Key ADHD Strategies for Avoiding and Resetting from Mid-Year Burnout
Somehow, it’s the middle of June.
January lasts five years, April showers bring May flowers (and also lasts five years), and somehow six months have elapsed in 2025.
Time’s not real - but your mid-year exhaustion might be.
So, let’s talk about it.
There’s this weird mid-year burnout spiral a lot of us ADHD professionals tumble into around June or July.
The energy from January’s big goals has evaporated, your systems feel like they’re leaking oil and grinding to a halt, and suddenly the thought of opening your inbox feels like standing at the edge of a cliff.
Feel pretty accurate?
First, the affirmation: this phenomenon is extremely common and not at all a reflection of your value, ability, worth, dedication, skill, or intellect.
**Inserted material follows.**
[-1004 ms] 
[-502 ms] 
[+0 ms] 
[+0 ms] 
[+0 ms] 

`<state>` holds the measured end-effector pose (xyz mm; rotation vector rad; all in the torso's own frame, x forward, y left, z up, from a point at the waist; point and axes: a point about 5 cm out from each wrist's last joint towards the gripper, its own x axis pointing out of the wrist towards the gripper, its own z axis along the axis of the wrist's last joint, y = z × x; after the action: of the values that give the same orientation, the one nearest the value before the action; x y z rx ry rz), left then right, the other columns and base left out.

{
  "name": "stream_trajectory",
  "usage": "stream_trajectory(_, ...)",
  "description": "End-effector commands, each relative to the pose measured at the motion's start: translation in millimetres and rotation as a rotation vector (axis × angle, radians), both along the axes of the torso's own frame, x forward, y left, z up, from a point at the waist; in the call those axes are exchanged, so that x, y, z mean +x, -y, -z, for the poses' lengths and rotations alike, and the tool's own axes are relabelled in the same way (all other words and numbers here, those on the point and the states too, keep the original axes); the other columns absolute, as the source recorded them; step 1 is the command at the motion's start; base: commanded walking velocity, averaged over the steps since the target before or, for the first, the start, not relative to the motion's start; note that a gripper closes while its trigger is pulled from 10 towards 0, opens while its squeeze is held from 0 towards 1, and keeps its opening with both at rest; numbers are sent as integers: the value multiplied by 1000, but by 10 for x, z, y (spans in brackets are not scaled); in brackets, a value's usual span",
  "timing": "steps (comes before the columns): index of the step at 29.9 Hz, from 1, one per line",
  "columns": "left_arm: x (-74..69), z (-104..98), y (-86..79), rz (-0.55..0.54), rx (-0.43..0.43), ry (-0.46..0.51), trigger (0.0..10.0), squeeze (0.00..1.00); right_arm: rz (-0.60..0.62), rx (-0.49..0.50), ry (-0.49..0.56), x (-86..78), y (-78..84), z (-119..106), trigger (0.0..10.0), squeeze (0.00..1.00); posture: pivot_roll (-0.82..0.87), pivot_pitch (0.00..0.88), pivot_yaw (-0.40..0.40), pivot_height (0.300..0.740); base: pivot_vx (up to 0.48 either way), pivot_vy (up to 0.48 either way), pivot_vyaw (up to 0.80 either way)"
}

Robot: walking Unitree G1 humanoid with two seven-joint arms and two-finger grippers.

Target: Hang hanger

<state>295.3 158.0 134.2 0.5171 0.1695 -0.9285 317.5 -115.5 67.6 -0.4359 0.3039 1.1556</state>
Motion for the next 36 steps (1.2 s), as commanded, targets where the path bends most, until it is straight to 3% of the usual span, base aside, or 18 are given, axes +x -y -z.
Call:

It is part of being a human in systems that constantly demand more combined with a brain that struggles to find that “off” switch.
So take this comfort: burnout is common across the board.
But for ADHDers, it can be particularly sneaky because our fast brains, big dreams, and inconsistent fuel tanks set us up for a boom-and-bust cycle that can feel impossible to escape.
The happy news is that there are ways to interrupt that cycle, recalibrate, and actually prevent burnout before it takes you down - and that’s our focus for today.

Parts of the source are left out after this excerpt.